With the country at Covid-19 alert level 1, anticipation is building for the return of live sport as the Highlanders take on the Chiefs at Dunedin's Forsyth Barr Stadium tomorrow night.
A crowd of more than 18,000 is expected in what will be the largest gathering since the country entered lockdown almost three months ago.
The return of live rugby - even to television screens - was always keenly anticipated in the lower south.
But Highlanders chief executive Roger Clark said confirmation a crowd would be allowed was a significant boost for the team.
"Before tickets went on sale we had rang all our members and there were only 25 of the 7500 people that weren't going to be able to make it to the game, so the excitement levels were already up," he said.
That was proven when tickets went on sale on Monday afternoon.
"We did over 2000 tickets in four hours when the tickets went on sale at 4.30[pm] - so that's outstanding," Clark said.
"Normally a big day would be a couple of thousand tickets over the whole day."
Enterprise Dunedin's director, John Christie, said a large crowd had spin-offs for the whole city.
"We know there'll be a good crowd. Many of those will be coming from even outside the city and the region itself. That's always welcomed by retailers, our tourism operators and hospitality sector in particular.
"And our accommodation providers have been doing it pretty tough, they'll be enjoying hopefully getting a few extra bed nights this weekend."
Hospitality New Zealand's Otago president, Mark Scully, said the return of students post-lockdown and with restrictions no longer in place it was going to be a big night.
It was all about showing Dunedin was open for business, he said.
"What they spend over the weekend is obviously the start of it.

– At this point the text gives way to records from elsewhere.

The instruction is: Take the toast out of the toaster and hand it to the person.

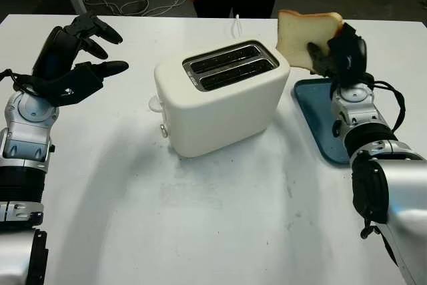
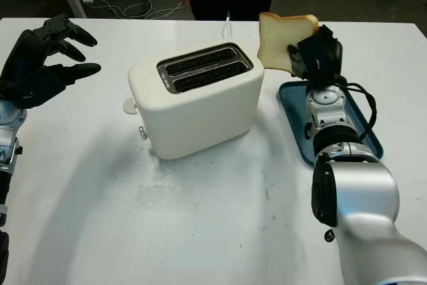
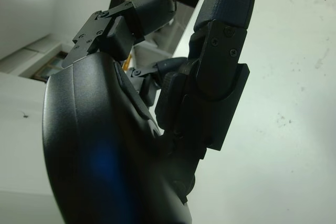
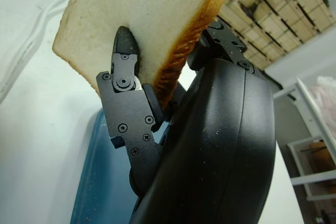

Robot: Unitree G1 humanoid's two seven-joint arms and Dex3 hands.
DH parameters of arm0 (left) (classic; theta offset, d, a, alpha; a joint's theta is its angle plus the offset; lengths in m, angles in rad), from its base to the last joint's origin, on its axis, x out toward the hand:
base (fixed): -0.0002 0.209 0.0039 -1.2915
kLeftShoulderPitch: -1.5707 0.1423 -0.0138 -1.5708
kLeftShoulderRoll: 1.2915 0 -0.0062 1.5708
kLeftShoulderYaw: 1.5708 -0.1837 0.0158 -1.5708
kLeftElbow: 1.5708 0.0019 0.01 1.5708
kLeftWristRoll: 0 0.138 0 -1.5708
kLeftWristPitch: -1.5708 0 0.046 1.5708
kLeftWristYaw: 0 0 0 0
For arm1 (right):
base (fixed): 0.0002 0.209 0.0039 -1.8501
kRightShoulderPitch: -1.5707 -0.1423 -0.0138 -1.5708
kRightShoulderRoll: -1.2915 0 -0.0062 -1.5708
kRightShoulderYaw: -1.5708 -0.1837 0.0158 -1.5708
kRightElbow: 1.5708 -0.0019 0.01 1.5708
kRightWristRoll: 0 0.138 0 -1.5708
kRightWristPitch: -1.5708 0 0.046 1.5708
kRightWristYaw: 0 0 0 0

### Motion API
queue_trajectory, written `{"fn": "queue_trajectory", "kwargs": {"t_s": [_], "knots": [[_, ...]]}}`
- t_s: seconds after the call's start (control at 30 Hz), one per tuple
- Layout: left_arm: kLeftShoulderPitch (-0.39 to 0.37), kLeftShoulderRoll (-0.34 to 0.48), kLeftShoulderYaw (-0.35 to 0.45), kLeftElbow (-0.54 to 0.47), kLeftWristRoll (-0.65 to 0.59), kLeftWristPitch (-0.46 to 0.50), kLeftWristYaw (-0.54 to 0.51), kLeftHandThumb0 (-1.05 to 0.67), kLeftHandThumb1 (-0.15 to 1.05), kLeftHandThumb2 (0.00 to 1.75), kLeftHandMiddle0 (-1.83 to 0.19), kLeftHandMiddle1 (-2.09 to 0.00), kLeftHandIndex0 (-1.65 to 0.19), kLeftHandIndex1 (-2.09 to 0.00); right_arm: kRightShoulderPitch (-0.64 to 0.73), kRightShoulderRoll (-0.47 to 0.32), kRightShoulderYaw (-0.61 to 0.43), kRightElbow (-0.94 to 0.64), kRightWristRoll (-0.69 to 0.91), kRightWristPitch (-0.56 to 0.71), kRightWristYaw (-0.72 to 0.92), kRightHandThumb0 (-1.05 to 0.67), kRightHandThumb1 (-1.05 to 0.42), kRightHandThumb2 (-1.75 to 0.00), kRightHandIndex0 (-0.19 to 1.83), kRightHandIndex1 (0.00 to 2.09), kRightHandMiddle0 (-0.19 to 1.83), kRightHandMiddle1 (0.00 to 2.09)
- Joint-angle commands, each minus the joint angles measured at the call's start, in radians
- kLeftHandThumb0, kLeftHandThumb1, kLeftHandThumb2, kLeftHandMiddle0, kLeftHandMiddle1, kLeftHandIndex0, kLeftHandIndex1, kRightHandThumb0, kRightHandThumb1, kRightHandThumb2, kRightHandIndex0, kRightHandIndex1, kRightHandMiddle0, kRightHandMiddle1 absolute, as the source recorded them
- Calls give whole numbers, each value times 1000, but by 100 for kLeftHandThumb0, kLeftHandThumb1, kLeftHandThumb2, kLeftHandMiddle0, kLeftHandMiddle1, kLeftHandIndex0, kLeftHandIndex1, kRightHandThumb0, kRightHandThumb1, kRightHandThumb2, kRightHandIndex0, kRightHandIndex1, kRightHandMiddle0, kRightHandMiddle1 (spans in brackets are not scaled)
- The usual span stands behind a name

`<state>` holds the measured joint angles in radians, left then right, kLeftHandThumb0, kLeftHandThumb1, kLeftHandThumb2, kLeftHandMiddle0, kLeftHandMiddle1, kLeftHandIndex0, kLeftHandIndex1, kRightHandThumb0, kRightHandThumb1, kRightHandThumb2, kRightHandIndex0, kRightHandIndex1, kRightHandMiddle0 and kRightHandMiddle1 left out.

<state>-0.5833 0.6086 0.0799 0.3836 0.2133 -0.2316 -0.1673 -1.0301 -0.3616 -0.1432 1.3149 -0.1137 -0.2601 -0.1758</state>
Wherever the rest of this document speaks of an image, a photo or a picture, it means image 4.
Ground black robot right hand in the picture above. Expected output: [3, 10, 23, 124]
[96, 19, 277, 224]

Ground slice of toast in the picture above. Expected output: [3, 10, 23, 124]
[52, 0, 232, 111]

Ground white metal shelf rack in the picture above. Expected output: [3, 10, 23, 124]
[272, 77, 336, 201]

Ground blue plastic tray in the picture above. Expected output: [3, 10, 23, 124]
[69, 108, 148, 224]

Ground pink plastic bag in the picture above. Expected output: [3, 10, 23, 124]
[309, 76, 336, 120]

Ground stacked wooden crates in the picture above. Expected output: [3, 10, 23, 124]
[217, 0, 336, 69]

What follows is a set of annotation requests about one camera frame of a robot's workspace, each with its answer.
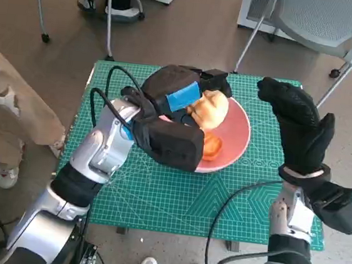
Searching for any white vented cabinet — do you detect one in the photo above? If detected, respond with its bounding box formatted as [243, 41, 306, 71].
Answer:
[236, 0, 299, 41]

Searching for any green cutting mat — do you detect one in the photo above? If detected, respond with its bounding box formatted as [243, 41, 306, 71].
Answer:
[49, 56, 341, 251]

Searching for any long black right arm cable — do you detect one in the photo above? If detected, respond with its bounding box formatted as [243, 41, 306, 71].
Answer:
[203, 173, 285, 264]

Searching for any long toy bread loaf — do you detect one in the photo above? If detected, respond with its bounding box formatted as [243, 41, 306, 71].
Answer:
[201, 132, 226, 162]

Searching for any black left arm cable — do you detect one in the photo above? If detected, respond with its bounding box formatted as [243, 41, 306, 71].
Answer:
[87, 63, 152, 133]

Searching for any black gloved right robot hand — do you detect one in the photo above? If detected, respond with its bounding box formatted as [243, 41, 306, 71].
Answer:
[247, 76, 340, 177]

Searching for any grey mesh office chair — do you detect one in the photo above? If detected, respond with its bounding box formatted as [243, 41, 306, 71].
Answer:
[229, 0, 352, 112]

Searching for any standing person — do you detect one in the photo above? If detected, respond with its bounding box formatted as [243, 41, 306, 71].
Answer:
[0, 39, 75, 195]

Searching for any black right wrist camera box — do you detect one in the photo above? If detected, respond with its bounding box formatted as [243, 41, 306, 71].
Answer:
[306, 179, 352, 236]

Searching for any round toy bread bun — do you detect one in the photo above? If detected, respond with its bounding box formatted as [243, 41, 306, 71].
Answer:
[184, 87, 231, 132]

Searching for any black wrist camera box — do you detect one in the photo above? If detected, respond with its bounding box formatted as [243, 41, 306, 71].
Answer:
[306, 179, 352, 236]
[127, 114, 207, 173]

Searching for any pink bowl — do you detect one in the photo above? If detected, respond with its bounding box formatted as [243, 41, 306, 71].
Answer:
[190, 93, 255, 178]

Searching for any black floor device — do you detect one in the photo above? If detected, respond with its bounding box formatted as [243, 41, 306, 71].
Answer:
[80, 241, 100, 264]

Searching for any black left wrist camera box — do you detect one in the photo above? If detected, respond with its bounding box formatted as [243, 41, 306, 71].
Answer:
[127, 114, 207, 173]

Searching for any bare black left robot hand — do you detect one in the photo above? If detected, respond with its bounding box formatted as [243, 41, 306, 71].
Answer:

But what nights like this do is signal to people that the crisis is over, it's time to get back out.
"So hopefully it kick-starts things and for some people, who have been a little bit cautious and looking for a real event to lure them back out, this might be the tonic they need to get out and about."
Dunedin Mayor Aaron Hawkins said he hoped it marked a change in fortunes not only for the city but for the Highlanders team, who started the Super Rugby season with one win from five matches until the pandemic ended the initial tournament.
"The psychological advantage of playing the first home game with a crowd obviously can carry us on through the season.
"Nehe Milner-Skudder playing in the deep south - a boost to our attacking chances. I don't see why not."
Hawkins predicted this would be "our year".
And for Terry Davies, chief executive of Dunedin Venues - the company behind Forsyth Barr Stadium, the country's rapid return to normalcy, meant Dunedin Venues had gone from famine to feast.
"Two-and-a-half months ago we put a proposal and proposition to our owners - the city - and said 'The reality of where we are is that we may not have any events until early to mid next year'.
"That wasn't just stadium events because also run Dunedin Centre and Town Hall which is our conference and business events. But what we are seeing today our July through to December period is just as busy coming up as it was pre-Covid."
To support crowds returning, the stadium would be taking precautions around safety and hygiene this weekend with QR codes plastered on every seat in the house and plenty of sanitiser stations.
Davies said he recommended getting there early and downloading the Covid-19 Tracer App. But anyone with any worries could reach out to security at the ground, who had been prepped to allay any concerns.
But if people were unwell they should catch the game from the couch at home, he said.